■ PROBLEM STATEMENT:
Look for the word "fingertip" in the entries and copy each line where it appears.

##############################

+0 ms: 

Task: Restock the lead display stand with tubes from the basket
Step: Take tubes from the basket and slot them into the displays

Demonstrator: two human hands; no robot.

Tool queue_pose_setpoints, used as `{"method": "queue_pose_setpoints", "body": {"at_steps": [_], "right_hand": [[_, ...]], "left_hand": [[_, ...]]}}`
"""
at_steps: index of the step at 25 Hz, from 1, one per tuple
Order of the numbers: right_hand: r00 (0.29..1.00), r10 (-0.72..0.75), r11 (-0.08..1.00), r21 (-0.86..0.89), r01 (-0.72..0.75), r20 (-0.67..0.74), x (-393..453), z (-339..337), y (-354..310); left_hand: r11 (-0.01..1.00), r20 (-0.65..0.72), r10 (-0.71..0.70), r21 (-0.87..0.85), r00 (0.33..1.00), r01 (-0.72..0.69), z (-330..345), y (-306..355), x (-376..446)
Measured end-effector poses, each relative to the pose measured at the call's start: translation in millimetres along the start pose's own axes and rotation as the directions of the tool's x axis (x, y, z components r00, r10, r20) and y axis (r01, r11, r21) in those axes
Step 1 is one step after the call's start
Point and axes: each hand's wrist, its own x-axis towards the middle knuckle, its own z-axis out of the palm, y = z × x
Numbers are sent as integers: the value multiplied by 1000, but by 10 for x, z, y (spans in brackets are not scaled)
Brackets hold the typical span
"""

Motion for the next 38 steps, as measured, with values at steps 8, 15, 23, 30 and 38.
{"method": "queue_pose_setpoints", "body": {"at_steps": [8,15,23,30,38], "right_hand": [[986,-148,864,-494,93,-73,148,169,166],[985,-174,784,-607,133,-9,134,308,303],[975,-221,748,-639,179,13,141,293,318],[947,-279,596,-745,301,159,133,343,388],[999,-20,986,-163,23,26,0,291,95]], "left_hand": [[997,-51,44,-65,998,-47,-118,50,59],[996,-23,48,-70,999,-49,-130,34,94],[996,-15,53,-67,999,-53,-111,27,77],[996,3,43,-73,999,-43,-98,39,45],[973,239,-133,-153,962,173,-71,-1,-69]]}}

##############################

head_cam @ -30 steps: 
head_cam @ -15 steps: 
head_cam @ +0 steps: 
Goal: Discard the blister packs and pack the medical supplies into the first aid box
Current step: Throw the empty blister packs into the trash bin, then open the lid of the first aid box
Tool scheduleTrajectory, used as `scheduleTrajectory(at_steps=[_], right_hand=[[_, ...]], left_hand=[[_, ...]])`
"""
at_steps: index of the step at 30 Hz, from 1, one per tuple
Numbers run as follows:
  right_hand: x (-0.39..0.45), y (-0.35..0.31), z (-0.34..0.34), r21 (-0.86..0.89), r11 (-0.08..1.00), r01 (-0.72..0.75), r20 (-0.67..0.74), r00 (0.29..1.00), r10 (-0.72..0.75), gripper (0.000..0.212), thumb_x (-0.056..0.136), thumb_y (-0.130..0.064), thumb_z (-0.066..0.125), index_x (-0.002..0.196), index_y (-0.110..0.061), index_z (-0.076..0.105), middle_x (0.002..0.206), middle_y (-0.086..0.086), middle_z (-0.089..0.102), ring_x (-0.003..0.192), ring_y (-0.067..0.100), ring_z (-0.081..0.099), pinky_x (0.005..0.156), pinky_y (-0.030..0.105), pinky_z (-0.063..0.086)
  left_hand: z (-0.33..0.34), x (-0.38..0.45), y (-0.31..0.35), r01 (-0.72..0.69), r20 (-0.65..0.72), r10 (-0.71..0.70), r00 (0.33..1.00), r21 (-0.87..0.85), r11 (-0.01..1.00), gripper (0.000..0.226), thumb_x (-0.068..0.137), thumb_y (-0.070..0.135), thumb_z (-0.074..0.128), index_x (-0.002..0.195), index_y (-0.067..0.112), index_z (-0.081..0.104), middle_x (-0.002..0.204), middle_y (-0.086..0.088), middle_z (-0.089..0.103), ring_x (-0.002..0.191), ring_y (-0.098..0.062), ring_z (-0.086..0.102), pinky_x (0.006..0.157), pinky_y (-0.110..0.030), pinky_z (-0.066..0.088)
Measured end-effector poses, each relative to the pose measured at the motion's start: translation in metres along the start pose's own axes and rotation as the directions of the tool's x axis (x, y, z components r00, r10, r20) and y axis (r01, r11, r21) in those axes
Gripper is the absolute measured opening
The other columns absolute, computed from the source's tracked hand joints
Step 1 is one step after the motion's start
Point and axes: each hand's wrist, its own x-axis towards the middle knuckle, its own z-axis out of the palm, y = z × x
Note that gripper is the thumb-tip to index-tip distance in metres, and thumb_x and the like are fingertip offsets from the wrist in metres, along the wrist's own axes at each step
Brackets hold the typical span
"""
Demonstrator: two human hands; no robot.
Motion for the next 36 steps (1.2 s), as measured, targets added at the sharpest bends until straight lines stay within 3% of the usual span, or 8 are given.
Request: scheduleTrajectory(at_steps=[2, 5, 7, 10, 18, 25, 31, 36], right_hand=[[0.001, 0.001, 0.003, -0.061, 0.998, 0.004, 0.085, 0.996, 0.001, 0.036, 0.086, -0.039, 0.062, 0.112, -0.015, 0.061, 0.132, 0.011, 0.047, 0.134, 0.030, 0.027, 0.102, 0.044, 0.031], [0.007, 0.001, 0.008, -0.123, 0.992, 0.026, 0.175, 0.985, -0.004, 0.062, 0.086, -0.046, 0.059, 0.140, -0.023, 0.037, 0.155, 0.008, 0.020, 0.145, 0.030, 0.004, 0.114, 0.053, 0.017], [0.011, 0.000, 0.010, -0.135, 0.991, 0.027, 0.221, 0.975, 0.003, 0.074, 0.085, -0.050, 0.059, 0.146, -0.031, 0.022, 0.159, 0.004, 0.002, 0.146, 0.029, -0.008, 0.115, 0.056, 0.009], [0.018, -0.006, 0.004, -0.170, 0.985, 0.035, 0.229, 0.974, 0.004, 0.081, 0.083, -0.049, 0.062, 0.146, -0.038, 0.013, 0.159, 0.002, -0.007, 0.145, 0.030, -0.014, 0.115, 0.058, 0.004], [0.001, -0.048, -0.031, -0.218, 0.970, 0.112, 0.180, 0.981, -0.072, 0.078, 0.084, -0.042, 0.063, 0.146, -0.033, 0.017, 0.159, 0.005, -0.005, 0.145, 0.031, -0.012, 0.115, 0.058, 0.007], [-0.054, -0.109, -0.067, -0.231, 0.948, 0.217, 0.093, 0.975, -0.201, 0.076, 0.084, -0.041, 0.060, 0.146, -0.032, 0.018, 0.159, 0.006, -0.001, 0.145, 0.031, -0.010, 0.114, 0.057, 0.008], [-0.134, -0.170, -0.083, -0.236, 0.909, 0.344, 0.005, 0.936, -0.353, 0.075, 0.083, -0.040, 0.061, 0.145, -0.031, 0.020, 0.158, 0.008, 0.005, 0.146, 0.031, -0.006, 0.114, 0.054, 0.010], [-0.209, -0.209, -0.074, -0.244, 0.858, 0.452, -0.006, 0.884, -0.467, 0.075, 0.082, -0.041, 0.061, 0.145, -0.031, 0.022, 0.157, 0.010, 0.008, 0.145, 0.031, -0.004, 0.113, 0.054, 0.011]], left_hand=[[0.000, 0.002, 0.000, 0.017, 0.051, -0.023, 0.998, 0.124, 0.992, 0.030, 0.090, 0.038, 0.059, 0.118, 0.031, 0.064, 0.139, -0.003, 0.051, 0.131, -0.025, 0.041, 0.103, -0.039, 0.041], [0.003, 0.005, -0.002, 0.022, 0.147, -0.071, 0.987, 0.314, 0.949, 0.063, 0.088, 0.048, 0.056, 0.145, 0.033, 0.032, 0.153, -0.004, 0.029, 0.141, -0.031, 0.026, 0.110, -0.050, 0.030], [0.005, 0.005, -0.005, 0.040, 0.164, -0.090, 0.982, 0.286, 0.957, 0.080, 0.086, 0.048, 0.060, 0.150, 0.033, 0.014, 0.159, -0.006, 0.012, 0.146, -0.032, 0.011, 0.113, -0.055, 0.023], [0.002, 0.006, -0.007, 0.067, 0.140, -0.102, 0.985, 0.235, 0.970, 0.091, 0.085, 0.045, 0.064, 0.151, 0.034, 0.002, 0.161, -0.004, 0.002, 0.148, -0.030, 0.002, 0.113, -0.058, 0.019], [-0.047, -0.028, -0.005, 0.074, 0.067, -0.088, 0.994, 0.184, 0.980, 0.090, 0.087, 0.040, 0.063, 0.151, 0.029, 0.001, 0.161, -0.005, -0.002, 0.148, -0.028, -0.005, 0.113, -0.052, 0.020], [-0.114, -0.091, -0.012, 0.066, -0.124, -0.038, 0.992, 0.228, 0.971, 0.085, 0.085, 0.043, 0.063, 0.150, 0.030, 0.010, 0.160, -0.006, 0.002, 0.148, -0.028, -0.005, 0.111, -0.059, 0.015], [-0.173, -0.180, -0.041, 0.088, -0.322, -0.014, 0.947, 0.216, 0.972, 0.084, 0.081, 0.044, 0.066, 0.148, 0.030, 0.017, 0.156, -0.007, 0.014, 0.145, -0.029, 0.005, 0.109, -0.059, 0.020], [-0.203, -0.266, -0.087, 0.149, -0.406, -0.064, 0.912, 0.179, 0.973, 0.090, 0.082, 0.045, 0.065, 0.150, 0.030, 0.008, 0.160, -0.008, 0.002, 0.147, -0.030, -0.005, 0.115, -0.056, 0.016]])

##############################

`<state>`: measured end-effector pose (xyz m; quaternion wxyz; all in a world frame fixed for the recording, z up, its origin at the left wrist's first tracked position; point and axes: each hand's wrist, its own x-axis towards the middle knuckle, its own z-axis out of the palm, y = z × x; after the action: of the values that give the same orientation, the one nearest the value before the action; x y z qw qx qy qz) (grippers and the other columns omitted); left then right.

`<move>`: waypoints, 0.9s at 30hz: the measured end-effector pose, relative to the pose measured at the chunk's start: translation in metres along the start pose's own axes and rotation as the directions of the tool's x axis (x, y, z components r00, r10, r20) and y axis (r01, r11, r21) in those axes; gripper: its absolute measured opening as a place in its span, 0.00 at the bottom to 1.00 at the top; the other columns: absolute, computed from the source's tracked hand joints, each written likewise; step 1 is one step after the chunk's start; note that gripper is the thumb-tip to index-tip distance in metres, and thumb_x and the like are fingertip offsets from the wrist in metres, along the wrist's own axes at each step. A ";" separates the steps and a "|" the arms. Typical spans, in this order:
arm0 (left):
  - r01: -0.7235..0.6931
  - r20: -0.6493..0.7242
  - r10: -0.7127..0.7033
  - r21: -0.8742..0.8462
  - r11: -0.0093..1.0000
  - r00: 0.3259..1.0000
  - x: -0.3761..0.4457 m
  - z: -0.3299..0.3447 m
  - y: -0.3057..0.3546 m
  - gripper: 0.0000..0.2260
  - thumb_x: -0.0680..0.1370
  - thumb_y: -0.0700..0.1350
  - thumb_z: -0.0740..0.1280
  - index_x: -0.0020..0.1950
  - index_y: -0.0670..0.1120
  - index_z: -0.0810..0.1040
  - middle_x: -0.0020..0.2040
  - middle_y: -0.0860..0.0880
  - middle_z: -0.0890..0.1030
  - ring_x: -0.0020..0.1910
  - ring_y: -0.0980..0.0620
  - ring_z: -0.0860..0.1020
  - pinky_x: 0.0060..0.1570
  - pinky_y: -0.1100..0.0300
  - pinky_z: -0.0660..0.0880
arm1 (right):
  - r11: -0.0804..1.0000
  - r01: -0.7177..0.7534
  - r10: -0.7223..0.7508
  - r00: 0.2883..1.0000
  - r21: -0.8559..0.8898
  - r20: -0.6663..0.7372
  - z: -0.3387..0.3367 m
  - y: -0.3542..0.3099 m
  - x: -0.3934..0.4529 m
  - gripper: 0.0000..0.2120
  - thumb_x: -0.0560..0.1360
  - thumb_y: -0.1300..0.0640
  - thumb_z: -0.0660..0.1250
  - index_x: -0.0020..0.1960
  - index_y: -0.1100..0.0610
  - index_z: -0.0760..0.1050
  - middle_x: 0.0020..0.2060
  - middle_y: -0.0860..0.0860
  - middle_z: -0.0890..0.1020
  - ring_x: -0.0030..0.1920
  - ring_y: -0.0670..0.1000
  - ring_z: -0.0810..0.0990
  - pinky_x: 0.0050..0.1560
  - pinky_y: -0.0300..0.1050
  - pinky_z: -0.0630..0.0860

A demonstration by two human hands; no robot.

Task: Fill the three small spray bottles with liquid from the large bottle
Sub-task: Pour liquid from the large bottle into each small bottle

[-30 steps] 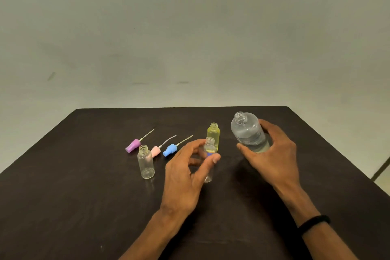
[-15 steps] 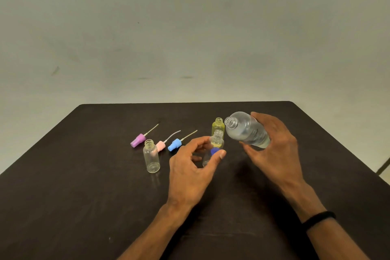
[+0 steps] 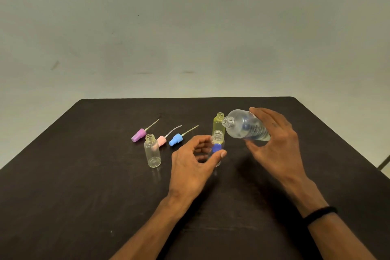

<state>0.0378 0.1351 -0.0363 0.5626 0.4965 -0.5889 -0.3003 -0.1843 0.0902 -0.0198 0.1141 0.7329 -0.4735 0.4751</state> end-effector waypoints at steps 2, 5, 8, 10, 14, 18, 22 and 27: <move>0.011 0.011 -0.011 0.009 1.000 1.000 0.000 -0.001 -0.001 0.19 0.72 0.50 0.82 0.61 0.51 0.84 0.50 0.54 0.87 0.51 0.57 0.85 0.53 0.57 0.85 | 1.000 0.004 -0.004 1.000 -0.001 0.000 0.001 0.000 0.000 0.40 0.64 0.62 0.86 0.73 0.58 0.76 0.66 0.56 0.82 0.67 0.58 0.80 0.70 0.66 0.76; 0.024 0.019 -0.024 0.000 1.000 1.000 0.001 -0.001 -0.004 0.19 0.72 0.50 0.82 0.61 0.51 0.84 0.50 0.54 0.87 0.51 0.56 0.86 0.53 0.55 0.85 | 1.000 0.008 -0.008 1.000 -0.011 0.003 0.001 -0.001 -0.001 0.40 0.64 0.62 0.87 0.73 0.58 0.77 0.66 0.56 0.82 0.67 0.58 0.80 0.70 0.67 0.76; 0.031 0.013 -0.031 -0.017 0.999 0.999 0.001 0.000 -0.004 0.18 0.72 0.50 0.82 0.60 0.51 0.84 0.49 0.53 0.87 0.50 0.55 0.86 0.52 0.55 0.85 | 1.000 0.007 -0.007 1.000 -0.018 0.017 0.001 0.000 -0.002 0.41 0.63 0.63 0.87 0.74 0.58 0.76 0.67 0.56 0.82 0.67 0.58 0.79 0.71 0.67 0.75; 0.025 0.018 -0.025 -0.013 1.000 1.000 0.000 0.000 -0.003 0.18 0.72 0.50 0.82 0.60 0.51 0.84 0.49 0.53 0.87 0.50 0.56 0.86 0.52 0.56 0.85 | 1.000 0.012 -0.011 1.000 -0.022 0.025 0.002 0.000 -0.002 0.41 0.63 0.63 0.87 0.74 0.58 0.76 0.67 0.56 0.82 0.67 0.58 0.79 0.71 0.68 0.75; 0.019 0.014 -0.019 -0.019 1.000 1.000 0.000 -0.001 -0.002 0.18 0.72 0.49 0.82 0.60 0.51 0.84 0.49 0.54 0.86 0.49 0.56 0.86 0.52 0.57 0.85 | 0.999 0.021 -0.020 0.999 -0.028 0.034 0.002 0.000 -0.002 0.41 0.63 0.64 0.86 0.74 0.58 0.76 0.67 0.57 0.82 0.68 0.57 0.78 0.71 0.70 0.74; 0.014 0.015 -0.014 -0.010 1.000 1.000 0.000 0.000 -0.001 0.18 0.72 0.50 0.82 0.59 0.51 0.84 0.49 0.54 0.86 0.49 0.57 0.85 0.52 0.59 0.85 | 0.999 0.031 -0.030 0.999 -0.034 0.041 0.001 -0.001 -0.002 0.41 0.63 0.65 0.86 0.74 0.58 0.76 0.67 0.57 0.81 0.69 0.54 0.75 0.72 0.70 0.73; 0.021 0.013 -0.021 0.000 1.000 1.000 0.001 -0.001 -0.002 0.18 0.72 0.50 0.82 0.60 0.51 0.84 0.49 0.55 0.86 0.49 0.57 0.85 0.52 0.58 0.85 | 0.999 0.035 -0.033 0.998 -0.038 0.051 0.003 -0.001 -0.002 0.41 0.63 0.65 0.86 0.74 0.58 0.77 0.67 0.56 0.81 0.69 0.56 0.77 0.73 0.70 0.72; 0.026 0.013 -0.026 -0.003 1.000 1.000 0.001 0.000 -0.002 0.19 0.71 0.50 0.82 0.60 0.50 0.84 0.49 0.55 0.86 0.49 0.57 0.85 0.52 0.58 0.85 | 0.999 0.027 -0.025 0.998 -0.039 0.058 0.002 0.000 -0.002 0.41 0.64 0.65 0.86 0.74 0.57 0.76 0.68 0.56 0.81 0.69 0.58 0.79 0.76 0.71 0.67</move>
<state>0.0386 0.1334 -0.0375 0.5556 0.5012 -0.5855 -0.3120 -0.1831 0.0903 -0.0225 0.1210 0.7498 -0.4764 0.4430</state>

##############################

■ TASK RESULT:
Note that gripper is the thumb-tip to index-tip distance in metres, and thumb_x and the like are fingertip offsets from the wrist in metres, along the wrist's own axes at each step
`<move>`: waypoints, 0.9s at 30hz: the measured end-effector pose, relative to the pose measured at the chunk's start: translation in metres along the start pose's own axes and rotation as the directions of the tool's x axis (x, y, z components r00, r10, r20) and y axis (r01, r11, r21) in those axes; gripper: its absolute measured opening as a place in its span, 0.00 at the bottom to 1.00 at the top; the other columns: absolute, computed from the source's tracked hand joints, each written likewise; step 1 is one step after the chunk's start; note that gripper is the thumb-tip to index-tip distance in metres, and thumb_x and the like are fingertip offsets from the wrist in metres, along the wrist's own axes at each step. A ";" separates the steps and a "|" the arms. Typical spans, in this order:

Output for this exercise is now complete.